*DIRECTIONS FOR THIS TASK*: Nothing but the lines from the one that contains "target: blue object" to the end of the records should be printed, both ends included, exactly as given.

*RECORDED DATA*:
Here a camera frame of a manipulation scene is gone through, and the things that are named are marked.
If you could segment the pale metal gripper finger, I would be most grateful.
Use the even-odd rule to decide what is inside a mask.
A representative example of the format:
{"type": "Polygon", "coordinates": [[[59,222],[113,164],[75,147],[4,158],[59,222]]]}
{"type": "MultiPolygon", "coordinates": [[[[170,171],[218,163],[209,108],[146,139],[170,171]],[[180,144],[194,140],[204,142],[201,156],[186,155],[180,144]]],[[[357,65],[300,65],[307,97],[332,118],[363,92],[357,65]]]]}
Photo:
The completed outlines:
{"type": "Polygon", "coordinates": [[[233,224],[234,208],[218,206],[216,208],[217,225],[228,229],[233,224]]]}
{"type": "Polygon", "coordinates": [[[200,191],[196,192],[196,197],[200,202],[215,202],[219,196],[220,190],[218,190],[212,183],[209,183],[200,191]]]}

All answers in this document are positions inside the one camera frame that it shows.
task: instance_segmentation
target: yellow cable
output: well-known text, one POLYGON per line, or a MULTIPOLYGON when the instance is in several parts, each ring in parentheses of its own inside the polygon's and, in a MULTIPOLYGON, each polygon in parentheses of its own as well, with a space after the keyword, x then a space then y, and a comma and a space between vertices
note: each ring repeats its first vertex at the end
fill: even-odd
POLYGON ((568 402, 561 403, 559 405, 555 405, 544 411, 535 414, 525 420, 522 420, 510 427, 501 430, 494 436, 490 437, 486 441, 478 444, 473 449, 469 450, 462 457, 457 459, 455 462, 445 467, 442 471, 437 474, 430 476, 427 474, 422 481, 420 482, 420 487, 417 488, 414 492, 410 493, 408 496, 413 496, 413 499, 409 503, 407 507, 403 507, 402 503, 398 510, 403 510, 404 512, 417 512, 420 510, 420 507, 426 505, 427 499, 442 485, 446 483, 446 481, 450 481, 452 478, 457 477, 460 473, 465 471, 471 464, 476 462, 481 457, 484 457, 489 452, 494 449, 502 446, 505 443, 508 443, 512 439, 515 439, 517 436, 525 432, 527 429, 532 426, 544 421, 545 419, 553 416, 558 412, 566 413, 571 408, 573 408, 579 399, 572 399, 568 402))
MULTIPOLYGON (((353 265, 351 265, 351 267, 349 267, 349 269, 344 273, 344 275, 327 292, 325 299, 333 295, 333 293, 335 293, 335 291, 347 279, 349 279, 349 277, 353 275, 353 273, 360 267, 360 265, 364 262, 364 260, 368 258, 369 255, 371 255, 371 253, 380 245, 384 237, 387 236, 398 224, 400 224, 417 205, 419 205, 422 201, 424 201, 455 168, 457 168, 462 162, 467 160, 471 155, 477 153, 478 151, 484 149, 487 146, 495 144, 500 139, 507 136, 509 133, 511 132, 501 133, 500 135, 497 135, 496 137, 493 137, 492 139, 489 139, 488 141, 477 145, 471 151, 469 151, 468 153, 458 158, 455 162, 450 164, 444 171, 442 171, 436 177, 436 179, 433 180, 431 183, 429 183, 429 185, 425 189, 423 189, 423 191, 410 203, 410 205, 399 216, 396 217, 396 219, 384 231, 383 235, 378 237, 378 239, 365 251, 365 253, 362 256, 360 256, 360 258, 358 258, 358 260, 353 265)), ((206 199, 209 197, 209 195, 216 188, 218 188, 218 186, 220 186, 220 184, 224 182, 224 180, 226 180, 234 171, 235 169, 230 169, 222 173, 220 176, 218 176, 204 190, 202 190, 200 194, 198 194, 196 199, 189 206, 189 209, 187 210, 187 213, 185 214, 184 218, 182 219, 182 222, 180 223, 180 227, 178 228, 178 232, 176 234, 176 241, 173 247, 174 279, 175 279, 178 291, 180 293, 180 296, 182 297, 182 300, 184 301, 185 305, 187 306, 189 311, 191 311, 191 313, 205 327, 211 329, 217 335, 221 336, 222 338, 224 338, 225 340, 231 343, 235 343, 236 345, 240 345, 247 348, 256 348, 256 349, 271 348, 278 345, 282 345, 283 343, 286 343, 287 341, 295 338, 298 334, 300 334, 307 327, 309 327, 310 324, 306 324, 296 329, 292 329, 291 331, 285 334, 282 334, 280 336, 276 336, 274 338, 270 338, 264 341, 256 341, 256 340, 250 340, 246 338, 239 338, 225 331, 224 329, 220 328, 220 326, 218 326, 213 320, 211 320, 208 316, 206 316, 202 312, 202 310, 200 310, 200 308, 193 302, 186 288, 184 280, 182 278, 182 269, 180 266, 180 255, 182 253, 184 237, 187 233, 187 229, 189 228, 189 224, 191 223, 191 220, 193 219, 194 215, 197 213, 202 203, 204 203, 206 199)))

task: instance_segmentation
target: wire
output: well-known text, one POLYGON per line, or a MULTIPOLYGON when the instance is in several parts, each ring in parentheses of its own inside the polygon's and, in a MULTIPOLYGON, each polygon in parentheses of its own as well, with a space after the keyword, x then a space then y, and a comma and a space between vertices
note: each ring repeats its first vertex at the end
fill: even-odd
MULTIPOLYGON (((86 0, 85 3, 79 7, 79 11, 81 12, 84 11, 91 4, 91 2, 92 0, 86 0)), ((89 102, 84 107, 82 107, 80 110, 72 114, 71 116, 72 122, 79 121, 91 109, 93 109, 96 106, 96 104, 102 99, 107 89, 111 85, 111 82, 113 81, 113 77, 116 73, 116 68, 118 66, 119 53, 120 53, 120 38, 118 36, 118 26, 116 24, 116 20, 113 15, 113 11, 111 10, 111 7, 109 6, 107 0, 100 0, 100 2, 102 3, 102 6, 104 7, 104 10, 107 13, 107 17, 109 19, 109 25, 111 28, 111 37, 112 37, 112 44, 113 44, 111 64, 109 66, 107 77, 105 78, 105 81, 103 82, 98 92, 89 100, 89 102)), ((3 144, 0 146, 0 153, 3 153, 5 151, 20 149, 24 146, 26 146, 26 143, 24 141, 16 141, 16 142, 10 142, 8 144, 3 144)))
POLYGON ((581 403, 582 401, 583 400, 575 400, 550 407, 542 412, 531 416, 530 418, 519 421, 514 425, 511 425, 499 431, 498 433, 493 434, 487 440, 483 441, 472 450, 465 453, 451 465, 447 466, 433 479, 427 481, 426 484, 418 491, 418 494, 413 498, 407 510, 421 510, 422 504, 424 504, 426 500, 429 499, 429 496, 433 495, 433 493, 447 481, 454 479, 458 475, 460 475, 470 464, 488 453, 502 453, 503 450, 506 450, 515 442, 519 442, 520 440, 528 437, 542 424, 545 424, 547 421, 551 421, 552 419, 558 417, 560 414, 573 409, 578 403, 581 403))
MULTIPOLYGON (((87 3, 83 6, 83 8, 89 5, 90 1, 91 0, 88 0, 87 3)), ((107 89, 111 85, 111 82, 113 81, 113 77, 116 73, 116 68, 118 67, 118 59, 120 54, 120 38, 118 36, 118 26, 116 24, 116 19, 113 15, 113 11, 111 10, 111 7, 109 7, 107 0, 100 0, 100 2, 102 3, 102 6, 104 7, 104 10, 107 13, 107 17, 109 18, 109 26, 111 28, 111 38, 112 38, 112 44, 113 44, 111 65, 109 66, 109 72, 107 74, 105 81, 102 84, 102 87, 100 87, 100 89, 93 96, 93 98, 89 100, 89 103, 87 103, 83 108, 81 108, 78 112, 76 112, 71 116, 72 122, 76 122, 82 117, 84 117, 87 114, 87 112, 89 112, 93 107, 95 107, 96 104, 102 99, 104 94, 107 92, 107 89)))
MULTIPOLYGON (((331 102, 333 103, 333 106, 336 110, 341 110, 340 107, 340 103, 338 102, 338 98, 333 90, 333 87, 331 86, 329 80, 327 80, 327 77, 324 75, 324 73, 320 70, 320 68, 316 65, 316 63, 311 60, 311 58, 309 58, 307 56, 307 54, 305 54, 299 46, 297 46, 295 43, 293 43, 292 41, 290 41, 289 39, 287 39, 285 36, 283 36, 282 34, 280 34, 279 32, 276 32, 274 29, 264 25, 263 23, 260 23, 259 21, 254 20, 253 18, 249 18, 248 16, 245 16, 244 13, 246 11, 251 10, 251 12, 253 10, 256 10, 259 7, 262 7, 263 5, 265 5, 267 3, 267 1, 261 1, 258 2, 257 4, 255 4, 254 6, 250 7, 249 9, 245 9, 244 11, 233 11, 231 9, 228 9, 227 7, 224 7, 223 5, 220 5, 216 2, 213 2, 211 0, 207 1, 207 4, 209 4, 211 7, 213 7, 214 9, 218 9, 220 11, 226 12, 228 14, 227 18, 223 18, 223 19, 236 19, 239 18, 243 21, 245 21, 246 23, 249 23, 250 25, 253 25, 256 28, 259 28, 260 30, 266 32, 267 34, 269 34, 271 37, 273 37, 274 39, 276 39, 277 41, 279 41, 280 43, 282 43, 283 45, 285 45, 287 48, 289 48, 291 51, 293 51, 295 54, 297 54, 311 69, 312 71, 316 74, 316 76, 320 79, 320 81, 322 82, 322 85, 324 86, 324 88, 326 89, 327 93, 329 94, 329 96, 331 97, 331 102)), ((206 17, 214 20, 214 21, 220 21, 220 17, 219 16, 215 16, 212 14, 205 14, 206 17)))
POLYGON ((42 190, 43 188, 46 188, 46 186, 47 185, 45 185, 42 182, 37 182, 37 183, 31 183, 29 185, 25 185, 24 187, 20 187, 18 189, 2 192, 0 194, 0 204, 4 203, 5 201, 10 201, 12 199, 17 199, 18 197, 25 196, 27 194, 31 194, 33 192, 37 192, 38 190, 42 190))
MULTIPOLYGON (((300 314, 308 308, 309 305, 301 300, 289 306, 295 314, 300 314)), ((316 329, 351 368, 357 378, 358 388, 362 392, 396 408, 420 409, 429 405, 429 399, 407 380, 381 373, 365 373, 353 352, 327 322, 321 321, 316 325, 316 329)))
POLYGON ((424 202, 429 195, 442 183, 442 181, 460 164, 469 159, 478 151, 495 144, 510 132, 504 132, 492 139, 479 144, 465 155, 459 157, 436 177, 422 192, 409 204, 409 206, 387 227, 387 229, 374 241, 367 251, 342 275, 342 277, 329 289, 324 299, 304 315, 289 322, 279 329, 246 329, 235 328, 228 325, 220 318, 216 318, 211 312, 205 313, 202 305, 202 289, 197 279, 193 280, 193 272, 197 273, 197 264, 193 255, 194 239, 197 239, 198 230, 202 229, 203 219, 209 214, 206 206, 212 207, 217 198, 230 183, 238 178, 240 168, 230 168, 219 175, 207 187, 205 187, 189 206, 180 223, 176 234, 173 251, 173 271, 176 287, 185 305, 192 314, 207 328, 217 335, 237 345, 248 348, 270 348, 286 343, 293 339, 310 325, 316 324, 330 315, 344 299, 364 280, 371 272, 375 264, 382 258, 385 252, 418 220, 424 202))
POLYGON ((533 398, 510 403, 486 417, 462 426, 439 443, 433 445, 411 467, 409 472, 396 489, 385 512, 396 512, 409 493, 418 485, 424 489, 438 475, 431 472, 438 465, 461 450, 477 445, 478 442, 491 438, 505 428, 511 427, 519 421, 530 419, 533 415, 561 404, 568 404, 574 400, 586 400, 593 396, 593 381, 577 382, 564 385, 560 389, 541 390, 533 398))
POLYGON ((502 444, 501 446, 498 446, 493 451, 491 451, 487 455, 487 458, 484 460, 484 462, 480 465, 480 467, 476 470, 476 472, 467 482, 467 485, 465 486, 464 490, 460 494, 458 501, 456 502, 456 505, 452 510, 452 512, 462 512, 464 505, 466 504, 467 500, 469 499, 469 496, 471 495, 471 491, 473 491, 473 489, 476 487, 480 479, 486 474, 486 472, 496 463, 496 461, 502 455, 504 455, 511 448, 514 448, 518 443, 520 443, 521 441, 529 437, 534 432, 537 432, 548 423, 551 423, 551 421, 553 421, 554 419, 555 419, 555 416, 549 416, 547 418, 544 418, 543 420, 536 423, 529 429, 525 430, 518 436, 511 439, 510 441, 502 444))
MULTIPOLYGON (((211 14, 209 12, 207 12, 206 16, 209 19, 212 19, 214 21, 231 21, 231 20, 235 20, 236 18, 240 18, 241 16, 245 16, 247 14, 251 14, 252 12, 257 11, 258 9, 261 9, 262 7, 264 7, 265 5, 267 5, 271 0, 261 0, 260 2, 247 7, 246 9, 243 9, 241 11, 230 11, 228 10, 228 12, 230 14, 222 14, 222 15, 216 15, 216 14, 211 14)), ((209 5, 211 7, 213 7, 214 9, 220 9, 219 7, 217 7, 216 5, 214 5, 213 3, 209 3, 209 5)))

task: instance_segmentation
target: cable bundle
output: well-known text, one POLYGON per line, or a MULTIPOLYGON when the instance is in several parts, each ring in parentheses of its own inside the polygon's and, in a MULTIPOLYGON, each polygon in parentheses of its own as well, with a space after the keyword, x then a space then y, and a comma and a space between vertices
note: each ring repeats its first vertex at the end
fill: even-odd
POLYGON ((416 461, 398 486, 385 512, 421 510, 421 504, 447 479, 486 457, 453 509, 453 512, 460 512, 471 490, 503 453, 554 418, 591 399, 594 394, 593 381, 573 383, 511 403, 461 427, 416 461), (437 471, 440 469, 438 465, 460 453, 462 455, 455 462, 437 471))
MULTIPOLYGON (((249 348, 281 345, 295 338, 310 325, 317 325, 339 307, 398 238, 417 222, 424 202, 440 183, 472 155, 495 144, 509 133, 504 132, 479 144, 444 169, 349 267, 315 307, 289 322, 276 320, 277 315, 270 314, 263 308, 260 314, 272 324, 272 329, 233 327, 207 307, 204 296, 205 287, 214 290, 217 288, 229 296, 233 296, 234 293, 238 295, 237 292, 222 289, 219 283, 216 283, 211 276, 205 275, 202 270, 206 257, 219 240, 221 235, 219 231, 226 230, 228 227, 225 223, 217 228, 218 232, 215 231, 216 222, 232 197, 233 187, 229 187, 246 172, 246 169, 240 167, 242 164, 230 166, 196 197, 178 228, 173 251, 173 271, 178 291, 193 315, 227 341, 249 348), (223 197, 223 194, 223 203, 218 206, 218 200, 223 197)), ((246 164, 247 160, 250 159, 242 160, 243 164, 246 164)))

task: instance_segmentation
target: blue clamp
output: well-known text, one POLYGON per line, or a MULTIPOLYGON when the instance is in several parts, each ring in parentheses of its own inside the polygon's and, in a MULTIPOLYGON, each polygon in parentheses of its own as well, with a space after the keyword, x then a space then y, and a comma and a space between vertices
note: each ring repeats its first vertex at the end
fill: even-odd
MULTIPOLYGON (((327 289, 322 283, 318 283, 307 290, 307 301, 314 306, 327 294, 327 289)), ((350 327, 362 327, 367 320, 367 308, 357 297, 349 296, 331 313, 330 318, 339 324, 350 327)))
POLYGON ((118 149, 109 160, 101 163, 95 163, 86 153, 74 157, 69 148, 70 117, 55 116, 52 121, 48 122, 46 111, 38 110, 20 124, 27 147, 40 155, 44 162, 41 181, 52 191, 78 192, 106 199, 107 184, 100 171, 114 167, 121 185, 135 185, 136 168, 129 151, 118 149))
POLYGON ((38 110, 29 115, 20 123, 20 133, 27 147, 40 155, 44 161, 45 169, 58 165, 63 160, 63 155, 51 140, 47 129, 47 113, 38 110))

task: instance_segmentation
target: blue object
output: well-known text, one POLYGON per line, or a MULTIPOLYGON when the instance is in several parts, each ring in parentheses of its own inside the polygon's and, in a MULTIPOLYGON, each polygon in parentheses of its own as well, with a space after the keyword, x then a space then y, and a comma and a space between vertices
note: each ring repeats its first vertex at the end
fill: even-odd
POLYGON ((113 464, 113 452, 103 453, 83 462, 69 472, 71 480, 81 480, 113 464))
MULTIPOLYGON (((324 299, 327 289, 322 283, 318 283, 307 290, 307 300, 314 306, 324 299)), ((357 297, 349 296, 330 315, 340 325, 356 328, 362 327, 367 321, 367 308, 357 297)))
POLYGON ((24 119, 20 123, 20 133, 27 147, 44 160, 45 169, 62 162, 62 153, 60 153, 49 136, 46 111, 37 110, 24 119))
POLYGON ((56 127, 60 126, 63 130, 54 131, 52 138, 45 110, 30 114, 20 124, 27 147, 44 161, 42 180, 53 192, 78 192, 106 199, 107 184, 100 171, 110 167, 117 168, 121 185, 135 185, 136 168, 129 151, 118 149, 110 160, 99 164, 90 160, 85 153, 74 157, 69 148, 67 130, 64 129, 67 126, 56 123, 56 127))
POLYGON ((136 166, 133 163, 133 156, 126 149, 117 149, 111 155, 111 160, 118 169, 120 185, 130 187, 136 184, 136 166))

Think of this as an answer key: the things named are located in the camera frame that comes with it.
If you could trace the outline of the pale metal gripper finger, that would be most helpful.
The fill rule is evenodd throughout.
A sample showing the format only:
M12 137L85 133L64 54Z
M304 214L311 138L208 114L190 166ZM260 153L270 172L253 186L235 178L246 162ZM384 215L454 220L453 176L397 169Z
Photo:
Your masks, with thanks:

*REPLY TO THE TASK*:
target: blue object
output: well-known text, one POLYGON per line, or a MULTIPOLYGON when the instance is in several parts, each ring in parentheses of its own inside the polygon's and, in a MULTIPOLYGON, each polygon in parentheses of its own as well, with a space after the keyword, x then a space then y, and a comma and a space between vertices
note: each ring repeats its first vertex at the end
fill: even-odd
POLYGON ((113 464, 113 452, 103 453, 83 462, 69 472, 71 480, 81 480, 113 464))
MULTIPOLYGON (((324 299, 327 289, 322 283, 318 283, 307 290, 307 300, 314 306, 324 299)), ((357 297, 349 296, 330 315, 340 325, 356 328, 362 327, 367 321, 367 308, 357 297)))
POLYGON ((24 119, 20 123, 20 133, 27 147, 44 160, 45 169, 62 162, 62 153, 60 153, 49 136, 46 111, 37 110, 24 119))
POLYGON ((56 127, 60 126, 63 130, 54 131, 52 138, 45 110, 30 114, 20 124, 27 147, 44 161, 42 180, 53 192, 78 192, 106 199, 107 184, 100 171, 110 167, 117 168, 121 185, 135 185, 136 168, 129 151, 118 149, 110 160, 99 164, 90 160, 85 153, 74 157, 69 148, 67 130, 64 129, 67 126, 56 123, 56 127))
POLYGON ((136 166, 133 163, 133 156, 126 149, 117 149, 111 155, 111 160, 118 169, 120 185, 130 187, 136 184, 136 166))

Think of this as an answer key: the things named are located in the camera frame that comes with it.
If you could trace the outline of the pale metal gripper finger, that would be most helpful.
The fill rule is evenodd throughout.
A sample showing the format only:
M12 137L85 133L64 54Z
M304 214L311 138L208 114L190 166ZM260 153L270 172L253 186L235 178L246 162ZM384 215L454 220L453 176L397 169Z
Photo:
Your masks, with thanks:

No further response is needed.